Die überarbeiteten Empfehlungen des Beirats nach §182 SGB III (Stand 17.06.2026) bringen wesentliche Präzisierungen – insbesondere zu Standorten, digitalen Lernformen und Qualitätsanforderungen. Bildungsträger und fachkundige Stellen müssen sich auf deutlich strengere Nachweis- und Strukturvorgaben einstellen.
Zusammenfassung der Änderungen
Mit der Veröffentlichung der aktualisierten Empfehlungen des Beirats nach §182 SGB III ergeben sich mehrere praxisrelevante Neuerungen für Träger und fachkundige Stellen:
- Verschärfte Anforderungen an Standorte
- Standorte (inkl. temporäre und digitale Verwaltungsstandorte) müssen nachweislich der tatsächlichen Leistungserbringung dienen
- Verpflichtende Einbindung aller Standorte in das Managementsystem
- Aufnahme von Standorten erst bei konkret nachgewiesener Nutzung
- Entfernung nicht mehr genutzter Standorte aus dem Zertifikat
- Erweiterte Prüfpflichten der fachkundigen Stelle (physisch und digital)

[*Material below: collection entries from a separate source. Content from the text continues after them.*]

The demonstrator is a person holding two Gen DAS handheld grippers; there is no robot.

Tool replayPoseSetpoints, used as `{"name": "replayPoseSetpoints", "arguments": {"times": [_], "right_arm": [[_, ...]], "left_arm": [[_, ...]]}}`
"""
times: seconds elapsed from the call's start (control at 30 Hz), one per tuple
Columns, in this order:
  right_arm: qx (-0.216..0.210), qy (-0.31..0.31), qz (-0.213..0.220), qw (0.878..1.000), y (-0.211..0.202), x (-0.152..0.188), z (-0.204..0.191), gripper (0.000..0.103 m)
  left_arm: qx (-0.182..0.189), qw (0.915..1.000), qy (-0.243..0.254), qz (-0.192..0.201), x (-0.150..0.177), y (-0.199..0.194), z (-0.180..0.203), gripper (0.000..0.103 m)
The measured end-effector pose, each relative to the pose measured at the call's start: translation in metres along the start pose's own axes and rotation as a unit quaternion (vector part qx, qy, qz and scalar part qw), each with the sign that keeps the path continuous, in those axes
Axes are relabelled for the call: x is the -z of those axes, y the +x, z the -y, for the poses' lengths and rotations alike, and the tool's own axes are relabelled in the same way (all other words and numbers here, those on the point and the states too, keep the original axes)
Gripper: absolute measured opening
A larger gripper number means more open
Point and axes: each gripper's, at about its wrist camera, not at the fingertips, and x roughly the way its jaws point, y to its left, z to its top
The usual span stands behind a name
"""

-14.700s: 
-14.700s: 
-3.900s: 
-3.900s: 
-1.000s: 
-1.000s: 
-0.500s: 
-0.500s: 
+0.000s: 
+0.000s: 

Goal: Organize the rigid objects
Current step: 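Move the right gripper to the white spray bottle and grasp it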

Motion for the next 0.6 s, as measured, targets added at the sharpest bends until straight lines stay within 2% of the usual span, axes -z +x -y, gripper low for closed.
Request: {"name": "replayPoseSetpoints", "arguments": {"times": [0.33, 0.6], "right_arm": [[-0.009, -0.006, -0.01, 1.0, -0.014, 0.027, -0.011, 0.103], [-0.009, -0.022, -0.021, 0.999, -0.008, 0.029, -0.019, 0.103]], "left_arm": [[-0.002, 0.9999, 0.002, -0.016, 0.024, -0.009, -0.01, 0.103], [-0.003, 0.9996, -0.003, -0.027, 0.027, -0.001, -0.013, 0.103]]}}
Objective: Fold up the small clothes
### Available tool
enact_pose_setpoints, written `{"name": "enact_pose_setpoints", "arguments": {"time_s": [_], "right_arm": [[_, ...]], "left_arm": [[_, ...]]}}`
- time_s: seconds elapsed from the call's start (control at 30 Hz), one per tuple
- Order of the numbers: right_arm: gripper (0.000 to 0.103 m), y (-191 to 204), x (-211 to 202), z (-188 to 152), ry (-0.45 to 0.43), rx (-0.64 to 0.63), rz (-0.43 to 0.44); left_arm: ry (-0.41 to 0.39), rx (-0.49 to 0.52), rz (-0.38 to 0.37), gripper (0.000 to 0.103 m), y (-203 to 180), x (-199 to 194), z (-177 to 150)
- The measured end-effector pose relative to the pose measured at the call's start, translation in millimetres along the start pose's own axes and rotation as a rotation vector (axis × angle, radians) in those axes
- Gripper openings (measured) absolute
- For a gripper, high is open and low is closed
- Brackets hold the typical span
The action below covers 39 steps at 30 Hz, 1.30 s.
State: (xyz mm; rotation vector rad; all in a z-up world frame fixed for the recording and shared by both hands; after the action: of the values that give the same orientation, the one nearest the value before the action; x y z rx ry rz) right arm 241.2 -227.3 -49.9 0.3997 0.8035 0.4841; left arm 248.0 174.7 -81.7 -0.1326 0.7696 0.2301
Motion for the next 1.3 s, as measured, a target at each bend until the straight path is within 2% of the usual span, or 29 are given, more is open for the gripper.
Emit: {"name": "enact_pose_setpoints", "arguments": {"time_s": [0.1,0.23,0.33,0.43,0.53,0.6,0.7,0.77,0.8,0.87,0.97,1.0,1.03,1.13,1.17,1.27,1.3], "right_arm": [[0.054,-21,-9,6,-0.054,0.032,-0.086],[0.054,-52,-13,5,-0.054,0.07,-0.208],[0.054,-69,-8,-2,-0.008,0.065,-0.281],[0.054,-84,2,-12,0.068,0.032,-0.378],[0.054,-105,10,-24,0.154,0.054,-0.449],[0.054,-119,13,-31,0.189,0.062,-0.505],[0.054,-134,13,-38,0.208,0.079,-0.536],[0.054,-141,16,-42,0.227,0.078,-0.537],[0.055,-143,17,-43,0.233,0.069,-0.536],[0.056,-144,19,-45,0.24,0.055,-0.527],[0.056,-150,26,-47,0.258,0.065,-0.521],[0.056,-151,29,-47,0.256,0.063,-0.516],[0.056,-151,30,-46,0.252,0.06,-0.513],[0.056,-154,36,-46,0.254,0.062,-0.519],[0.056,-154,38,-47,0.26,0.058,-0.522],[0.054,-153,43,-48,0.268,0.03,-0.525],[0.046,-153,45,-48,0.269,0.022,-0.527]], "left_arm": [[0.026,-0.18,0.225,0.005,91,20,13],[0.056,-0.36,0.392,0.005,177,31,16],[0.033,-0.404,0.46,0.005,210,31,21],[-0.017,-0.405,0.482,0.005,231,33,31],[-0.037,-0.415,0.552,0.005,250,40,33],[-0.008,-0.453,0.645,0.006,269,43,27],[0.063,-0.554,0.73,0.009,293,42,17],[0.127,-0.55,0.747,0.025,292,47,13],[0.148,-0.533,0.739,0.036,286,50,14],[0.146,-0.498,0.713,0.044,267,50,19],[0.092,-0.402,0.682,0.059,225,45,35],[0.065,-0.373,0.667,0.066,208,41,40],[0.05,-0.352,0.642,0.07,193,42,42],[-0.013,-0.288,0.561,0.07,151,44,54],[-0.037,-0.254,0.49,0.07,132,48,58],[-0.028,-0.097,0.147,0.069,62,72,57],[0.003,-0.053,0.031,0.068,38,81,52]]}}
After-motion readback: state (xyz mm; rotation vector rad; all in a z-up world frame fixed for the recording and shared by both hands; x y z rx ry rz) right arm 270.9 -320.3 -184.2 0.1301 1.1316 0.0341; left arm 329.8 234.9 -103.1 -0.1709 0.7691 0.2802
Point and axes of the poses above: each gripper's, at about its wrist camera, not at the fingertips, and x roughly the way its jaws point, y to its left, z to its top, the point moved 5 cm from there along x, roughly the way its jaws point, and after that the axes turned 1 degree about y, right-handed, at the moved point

- Stärkere Berücksichtigung digitaler Maßnahmen
- IT, Hard- und Software sowie geeignete Lernumgebungen sind explizit Bestandteil der Anforderungen
- Digitale und hybride Maßnahmen werden klar abgegrenzt und müssen konzeptionell nachvollziehbar dargestellt werden
- Präzisierte Anforderungen an Unterricht und Lernformen
- Klarstellung: Unterricht erfordert synchronen Austausch zwischen Teilnehmenden und Lehrkräften
- Reine Selbstlernphasen gelten nicht als Unterricht
- Ergänzende Vorgaben für Fernunterricht und digitale Konzepte
- Erweiterte Qualitätsanforderungen
- Detailliertere Vorgaben zu Lernprozessen, Evaluation und Zielerreichung
- Höhere Anforderungen an Nachweisführung und Dokumentation
Gültigkeit:
Die neuen Empfehlungen gelten ab dem 17.06.2026 und sind auf alle Zulassungsverfahren anzuwenden, deren Antrag nach Veröffentlichung gestellt wird.